(ACTION ITEM) Filter the data below, keeping only lines that contain "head".

+++ SUPPLIED MATERIAL

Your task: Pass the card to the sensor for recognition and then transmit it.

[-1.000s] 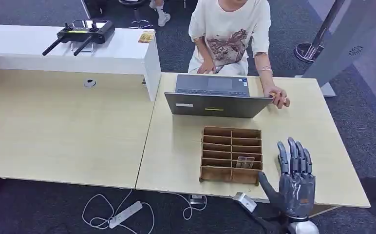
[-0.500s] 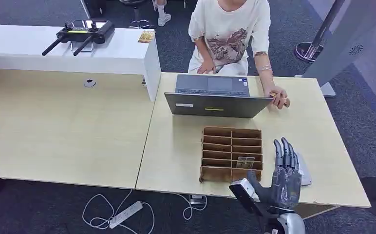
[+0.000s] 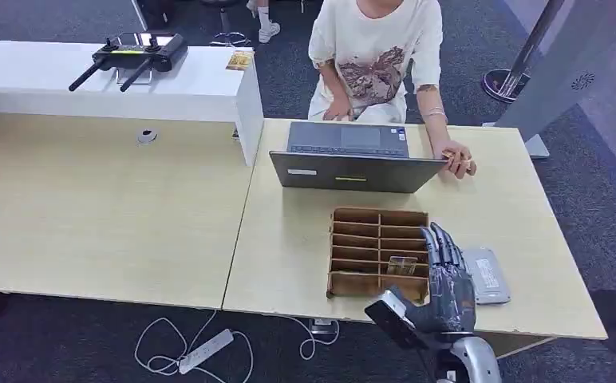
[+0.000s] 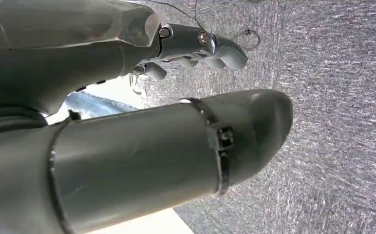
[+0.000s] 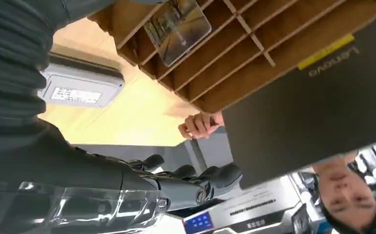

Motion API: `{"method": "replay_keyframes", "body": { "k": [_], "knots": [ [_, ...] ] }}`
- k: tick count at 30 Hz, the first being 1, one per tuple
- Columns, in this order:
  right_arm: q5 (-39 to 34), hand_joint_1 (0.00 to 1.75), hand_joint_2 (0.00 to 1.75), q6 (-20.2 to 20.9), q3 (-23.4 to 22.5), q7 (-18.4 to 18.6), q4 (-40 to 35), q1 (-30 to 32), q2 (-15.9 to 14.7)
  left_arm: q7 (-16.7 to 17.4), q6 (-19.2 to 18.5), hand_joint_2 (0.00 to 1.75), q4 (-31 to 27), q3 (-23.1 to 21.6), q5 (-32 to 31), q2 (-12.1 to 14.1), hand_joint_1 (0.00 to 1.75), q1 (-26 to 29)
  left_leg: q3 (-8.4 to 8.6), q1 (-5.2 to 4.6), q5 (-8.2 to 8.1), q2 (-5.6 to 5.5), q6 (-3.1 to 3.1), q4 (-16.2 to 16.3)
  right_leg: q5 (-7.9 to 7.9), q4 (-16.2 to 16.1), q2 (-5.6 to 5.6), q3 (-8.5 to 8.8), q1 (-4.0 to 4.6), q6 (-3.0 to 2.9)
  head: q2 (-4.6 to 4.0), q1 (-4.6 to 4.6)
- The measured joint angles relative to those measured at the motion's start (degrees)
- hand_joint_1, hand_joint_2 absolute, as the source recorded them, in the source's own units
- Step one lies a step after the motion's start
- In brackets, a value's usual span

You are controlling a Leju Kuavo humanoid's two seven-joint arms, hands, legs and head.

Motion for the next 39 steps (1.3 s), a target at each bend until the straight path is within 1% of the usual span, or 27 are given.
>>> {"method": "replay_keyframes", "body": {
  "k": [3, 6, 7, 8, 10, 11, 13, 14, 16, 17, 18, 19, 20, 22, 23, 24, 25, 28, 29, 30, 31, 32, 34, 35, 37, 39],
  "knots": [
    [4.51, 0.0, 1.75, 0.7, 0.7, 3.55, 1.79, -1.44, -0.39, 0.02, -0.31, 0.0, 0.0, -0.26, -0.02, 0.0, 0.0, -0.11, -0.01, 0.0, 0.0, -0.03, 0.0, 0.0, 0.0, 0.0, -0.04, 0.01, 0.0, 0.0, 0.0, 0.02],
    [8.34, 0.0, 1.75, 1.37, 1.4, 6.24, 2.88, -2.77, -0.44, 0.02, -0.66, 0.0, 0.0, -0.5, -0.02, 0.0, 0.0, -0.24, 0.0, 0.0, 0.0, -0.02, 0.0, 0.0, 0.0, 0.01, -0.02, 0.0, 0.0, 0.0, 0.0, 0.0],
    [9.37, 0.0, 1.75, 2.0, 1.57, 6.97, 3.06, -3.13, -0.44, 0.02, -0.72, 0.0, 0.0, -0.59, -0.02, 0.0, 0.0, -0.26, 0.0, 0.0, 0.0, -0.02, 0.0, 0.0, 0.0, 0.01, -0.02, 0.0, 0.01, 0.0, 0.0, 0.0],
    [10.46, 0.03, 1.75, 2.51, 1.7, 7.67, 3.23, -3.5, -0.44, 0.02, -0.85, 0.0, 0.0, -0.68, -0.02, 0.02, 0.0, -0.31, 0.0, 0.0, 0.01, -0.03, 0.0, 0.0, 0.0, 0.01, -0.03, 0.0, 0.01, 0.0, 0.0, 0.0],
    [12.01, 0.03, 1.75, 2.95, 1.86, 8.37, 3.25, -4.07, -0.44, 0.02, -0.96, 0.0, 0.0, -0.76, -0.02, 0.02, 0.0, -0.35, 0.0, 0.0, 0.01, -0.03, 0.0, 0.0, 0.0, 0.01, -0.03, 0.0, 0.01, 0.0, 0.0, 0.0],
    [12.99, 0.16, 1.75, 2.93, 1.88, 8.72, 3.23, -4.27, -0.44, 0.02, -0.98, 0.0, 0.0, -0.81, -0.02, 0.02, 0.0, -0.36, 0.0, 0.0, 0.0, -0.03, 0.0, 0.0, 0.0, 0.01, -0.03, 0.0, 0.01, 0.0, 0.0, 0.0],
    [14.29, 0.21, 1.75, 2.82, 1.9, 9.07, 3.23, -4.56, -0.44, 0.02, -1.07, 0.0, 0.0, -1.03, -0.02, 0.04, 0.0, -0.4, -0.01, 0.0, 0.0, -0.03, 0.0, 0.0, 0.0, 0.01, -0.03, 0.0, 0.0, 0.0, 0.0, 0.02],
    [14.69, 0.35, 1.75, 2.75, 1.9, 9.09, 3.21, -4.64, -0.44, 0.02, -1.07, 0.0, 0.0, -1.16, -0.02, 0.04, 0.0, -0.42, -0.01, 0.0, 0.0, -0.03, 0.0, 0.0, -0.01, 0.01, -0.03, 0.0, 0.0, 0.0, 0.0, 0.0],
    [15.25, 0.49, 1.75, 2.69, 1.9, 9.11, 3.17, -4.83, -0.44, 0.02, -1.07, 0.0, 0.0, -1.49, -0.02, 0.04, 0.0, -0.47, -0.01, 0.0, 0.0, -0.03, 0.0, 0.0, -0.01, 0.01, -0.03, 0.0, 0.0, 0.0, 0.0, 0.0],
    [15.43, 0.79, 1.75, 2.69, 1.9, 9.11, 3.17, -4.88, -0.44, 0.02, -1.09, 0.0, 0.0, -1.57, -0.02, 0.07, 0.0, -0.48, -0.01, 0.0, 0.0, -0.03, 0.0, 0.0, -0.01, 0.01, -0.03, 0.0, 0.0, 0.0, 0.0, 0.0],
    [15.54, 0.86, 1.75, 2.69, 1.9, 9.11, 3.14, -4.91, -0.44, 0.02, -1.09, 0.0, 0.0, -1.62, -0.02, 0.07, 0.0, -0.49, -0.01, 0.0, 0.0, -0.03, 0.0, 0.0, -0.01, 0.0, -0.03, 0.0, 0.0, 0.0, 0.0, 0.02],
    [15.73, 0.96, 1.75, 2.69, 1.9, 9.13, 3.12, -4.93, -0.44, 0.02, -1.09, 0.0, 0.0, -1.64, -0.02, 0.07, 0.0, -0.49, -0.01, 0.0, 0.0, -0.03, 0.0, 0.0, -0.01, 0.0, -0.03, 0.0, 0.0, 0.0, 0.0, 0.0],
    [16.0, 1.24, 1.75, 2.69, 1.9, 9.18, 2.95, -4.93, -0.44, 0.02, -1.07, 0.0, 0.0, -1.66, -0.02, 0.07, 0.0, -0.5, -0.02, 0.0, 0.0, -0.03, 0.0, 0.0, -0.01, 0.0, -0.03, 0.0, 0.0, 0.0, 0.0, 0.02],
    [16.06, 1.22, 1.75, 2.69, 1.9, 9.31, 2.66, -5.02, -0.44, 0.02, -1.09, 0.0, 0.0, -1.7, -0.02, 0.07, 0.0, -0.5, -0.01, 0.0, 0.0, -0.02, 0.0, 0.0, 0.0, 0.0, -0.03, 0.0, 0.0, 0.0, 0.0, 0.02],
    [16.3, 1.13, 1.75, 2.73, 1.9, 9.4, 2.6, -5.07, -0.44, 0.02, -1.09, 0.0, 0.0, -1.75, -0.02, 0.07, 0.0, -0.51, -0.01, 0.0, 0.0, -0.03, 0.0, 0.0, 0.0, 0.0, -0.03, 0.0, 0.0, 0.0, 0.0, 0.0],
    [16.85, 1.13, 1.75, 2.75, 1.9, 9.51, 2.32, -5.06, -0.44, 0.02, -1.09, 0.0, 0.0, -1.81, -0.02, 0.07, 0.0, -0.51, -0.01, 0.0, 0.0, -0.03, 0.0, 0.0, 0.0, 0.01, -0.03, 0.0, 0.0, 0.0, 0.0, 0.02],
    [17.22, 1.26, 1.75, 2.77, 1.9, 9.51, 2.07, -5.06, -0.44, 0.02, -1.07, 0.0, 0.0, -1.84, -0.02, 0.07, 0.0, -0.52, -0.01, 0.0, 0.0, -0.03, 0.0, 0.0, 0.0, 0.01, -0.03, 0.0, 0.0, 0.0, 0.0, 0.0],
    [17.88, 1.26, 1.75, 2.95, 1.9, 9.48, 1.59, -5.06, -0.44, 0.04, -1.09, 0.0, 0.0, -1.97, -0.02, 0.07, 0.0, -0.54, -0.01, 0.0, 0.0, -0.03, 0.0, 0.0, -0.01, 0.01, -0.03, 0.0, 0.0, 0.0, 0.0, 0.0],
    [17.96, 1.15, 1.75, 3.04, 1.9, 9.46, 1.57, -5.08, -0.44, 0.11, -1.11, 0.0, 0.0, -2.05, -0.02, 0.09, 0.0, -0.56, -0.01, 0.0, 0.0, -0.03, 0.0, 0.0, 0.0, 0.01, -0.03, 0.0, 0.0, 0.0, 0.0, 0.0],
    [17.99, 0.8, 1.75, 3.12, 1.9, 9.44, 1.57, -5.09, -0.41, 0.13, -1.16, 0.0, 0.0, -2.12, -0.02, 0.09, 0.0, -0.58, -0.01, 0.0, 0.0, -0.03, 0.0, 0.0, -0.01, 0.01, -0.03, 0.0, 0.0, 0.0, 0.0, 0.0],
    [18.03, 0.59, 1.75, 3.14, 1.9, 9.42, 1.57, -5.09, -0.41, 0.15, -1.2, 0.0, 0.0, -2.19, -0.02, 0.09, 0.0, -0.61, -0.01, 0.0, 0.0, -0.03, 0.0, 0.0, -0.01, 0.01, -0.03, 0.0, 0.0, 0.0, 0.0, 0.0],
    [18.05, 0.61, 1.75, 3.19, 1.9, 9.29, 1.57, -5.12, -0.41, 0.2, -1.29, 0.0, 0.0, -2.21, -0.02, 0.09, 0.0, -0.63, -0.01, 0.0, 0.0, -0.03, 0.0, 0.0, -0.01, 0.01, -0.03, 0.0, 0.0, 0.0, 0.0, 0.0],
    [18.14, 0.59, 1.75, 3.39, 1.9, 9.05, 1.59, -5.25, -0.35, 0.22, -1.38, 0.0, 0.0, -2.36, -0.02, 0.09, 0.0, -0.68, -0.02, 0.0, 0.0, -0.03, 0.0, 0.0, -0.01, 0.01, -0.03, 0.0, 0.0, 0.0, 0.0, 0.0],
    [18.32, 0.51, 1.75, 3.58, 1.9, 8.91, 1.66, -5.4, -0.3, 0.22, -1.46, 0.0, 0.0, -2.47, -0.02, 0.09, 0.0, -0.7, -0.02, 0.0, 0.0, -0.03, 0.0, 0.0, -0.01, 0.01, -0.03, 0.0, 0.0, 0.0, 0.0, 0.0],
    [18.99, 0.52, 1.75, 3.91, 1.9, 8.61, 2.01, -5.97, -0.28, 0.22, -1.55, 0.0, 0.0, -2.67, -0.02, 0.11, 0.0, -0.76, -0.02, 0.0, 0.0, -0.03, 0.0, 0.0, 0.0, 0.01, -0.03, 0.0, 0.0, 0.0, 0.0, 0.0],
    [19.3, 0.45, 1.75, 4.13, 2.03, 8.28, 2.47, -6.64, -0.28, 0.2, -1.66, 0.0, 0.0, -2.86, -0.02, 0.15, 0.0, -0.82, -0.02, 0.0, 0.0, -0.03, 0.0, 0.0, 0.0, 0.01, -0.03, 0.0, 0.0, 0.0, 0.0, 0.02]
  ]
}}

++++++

(SOLUTION FOR THIS TASK)
  head: q2 (-4.6 to 4.0), q1 (-4.6 to 4.6)
You are controlling a Leju Kuavo humanoid's two seven-joint arms, hands, legs and head.

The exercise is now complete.